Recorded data

- Opening Delimiter -

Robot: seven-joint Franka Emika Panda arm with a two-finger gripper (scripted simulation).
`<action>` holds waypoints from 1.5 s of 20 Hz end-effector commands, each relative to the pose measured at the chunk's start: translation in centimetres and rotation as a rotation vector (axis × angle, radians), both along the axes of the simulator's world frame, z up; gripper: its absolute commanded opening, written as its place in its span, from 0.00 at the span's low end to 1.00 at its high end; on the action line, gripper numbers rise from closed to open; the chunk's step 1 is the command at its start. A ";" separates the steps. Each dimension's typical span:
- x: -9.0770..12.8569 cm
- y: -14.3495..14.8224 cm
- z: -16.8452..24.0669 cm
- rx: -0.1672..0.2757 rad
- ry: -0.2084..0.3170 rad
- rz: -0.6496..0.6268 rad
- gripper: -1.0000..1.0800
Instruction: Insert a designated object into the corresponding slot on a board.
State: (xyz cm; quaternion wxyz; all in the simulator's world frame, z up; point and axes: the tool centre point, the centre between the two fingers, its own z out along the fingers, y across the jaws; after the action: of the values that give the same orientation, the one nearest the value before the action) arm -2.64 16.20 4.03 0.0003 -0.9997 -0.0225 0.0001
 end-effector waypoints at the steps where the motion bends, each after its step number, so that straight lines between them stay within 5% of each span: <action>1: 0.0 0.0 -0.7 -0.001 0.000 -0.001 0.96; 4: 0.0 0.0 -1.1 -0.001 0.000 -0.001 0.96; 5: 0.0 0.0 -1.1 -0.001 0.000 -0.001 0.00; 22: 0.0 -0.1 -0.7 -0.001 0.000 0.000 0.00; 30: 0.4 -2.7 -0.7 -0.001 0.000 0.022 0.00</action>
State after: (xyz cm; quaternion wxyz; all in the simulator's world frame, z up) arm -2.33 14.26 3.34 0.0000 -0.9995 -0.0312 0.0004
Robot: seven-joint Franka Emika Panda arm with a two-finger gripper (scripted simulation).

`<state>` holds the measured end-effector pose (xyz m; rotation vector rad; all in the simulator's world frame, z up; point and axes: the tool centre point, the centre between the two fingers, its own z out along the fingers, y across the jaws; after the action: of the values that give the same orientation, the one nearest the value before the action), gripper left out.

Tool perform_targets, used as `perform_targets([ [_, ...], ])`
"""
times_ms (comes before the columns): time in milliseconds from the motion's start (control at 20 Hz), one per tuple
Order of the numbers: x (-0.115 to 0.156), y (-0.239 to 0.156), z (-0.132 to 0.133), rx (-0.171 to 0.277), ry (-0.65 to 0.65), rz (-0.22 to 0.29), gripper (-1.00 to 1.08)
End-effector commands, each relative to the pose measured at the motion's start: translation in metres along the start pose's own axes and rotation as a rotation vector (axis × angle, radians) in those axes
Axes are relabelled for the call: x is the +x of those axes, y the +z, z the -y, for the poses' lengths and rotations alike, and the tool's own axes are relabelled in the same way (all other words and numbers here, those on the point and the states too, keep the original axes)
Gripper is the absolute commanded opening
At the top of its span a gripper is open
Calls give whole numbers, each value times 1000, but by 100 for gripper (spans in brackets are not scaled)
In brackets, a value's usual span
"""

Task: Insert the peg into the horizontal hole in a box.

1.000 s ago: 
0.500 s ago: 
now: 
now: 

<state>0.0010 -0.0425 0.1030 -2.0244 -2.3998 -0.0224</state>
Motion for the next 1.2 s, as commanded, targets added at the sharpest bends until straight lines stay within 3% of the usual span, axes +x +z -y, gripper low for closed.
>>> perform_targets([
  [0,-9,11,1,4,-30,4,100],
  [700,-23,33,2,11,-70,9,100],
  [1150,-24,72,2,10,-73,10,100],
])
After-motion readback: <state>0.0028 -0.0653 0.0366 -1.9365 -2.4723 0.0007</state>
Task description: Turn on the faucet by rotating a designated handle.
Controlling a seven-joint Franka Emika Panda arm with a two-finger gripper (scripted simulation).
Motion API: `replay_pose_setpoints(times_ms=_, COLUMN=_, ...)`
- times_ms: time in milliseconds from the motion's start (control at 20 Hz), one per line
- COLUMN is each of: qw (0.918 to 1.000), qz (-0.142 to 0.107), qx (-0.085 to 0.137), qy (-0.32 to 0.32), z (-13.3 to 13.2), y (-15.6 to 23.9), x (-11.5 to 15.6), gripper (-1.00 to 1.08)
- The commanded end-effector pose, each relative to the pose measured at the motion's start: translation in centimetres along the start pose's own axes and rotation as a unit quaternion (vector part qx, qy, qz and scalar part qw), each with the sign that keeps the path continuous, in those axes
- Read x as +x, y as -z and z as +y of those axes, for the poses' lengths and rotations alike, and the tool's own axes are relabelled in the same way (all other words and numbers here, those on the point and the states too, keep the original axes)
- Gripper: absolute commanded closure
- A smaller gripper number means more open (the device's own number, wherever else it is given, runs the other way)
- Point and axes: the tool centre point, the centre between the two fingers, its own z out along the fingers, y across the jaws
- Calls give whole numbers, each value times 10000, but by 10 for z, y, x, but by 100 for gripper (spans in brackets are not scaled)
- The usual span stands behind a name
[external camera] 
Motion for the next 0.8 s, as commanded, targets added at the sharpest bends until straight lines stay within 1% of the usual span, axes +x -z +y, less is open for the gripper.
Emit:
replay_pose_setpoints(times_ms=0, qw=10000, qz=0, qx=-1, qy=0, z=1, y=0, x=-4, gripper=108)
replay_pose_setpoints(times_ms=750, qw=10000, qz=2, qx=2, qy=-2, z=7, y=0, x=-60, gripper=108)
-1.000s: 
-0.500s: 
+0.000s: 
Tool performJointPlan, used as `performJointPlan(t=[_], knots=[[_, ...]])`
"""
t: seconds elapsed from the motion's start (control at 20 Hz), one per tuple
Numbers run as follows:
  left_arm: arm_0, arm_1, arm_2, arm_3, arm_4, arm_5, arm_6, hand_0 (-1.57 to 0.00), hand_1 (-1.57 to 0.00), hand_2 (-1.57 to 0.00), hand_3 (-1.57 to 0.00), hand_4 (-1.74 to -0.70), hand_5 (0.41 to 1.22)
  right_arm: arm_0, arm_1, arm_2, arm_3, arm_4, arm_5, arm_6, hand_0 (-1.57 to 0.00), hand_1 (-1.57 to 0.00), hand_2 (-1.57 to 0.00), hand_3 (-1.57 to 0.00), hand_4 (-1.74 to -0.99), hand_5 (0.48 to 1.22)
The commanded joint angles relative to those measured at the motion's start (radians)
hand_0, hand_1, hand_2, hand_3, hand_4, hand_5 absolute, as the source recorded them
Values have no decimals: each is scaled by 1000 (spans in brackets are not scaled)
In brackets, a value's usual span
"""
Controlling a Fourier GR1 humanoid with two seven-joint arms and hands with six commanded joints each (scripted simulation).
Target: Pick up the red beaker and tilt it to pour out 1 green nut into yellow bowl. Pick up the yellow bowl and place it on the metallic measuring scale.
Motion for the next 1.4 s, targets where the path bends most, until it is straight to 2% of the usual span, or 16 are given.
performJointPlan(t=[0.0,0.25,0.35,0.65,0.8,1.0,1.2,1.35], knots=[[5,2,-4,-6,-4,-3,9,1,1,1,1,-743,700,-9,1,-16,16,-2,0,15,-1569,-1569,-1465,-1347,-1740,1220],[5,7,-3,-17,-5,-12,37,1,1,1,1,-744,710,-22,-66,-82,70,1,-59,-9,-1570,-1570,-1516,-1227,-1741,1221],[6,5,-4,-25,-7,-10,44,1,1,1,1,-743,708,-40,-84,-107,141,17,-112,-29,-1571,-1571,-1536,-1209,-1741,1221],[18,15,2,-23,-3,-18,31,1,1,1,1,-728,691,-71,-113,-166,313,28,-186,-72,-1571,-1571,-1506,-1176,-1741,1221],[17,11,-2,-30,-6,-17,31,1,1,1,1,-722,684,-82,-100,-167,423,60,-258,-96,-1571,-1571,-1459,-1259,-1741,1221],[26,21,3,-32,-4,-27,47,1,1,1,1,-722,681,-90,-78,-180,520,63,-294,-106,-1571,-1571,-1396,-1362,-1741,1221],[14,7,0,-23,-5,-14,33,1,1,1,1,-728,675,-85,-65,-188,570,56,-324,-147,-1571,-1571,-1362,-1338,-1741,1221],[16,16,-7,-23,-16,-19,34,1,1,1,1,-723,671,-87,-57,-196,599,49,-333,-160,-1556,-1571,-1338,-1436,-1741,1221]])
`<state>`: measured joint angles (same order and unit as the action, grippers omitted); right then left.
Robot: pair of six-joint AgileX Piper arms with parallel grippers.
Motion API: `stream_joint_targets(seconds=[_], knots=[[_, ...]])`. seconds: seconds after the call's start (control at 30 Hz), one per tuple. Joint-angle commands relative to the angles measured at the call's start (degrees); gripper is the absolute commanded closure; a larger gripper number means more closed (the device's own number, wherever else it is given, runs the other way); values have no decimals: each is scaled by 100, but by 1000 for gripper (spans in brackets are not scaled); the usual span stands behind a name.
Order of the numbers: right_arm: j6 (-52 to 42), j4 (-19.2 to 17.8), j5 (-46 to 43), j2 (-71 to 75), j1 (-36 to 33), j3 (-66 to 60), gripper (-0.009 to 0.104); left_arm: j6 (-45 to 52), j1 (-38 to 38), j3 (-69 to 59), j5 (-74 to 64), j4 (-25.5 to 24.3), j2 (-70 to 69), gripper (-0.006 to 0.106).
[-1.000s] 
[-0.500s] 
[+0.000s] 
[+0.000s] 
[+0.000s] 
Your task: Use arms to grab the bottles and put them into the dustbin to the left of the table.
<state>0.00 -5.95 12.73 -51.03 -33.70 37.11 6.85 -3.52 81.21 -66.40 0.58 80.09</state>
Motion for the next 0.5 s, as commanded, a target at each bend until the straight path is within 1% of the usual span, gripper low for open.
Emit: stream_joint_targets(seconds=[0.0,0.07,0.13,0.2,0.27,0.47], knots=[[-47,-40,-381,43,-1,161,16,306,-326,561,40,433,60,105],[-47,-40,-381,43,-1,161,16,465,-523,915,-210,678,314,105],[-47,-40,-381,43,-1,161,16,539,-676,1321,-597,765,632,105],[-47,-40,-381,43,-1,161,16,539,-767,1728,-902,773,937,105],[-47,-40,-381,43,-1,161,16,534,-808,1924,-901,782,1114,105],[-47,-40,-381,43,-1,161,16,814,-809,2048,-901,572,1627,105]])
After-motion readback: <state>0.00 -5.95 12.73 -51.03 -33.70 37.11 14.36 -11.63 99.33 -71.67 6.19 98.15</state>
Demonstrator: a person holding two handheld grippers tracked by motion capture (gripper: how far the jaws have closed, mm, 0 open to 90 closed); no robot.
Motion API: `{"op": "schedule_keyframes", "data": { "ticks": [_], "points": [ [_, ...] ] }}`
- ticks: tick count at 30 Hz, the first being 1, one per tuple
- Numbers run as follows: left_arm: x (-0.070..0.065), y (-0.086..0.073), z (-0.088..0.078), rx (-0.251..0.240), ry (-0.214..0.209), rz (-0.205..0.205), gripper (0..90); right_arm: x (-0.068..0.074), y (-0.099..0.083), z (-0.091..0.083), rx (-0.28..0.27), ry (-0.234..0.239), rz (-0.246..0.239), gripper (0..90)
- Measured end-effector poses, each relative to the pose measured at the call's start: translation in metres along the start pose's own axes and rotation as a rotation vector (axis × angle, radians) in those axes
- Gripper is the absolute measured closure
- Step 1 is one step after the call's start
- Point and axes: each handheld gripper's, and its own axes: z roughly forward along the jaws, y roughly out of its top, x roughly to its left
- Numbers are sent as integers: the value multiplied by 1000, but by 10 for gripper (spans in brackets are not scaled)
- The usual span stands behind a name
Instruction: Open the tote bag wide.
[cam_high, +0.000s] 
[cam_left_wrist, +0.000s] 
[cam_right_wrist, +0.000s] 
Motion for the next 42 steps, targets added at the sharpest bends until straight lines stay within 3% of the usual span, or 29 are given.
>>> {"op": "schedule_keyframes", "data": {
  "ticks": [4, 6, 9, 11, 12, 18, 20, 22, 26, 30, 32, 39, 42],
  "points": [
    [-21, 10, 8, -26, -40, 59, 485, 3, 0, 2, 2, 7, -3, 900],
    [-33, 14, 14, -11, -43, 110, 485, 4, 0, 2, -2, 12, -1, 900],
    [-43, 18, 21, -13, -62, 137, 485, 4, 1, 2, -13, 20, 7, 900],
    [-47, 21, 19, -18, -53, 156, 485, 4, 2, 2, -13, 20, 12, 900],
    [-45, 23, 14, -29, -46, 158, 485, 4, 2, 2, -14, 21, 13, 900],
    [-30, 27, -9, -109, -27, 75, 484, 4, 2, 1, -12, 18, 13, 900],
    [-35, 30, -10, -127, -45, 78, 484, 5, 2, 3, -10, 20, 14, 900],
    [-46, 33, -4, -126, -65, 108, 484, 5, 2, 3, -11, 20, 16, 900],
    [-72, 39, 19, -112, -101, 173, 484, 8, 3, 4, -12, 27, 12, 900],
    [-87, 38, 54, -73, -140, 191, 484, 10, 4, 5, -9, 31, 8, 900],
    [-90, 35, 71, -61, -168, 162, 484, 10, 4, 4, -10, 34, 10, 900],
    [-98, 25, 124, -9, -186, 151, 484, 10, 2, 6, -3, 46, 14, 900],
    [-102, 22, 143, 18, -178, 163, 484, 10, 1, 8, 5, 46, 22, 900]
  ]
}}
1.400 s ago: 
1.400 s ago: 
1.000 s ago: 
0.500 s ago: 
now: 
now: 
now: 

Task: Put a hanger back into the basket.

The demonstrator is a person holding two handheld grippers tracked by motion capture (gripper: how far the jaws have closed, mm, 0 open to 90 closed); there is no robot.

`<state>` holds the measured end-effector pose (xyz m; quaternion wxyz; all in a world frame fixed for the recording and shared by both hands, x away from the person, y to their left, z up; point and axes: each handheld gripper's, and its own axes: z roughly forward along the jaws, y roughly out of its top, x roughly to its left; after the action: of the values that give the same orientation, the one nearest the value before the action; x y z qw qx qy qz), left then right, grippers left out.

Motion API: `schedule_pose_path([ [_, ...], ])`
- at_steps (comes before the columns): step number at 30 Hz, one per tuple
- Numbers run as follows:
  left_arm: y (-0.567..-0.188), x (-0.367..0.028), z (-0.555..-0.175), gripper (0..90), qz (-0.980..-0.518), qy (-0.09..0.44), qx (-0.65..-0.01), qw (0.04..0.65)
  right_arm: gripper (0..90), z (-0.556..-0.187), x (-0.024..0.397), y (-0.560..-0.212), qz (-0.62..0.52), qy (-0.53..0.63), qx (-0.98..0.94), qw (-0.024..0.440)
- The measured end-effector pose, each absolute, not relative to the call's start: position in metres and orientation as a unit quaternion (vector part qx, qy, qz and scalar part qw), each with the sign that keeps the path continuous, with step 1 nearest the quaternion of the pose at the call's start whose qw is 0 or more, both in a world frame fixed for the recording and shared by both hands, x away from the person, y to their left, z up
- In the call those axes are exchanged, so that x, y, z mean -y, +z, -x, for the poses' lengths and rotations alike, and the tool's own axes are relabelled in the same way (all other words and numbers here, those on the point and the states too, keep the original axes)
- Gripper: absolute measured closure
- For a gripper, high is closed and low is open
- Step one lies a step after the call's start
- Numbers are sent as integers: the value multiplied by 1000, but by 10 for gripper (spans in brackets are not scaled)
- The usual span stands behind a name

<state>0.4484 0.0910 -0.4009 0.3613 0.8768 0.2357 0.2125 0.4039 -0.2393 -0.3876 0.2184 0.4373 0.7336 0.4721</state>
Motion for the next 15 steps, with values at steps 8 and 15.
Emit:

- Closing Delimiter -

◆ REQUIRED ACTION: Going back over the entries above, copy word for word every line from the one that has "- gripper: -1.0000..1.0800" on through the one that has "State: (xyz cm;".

◆ EXERCISE ANSWER:
- gripper: -1.0000..1.0800
Instruction: Insert a designated object into the corresponding slot on a board.
State: (xyz cm; quaternion wxyz; all in the simulator's world frame, z up; point and axes: the tool centre point, the centre between the two fingers, its own z out along the fingers, y across the jaws; after the action: of the values that give the same orientation, the one nearest the value before the action) arm -2.64 16.20 4.03 0.0003 -0.9997 -0.0225 0.0001

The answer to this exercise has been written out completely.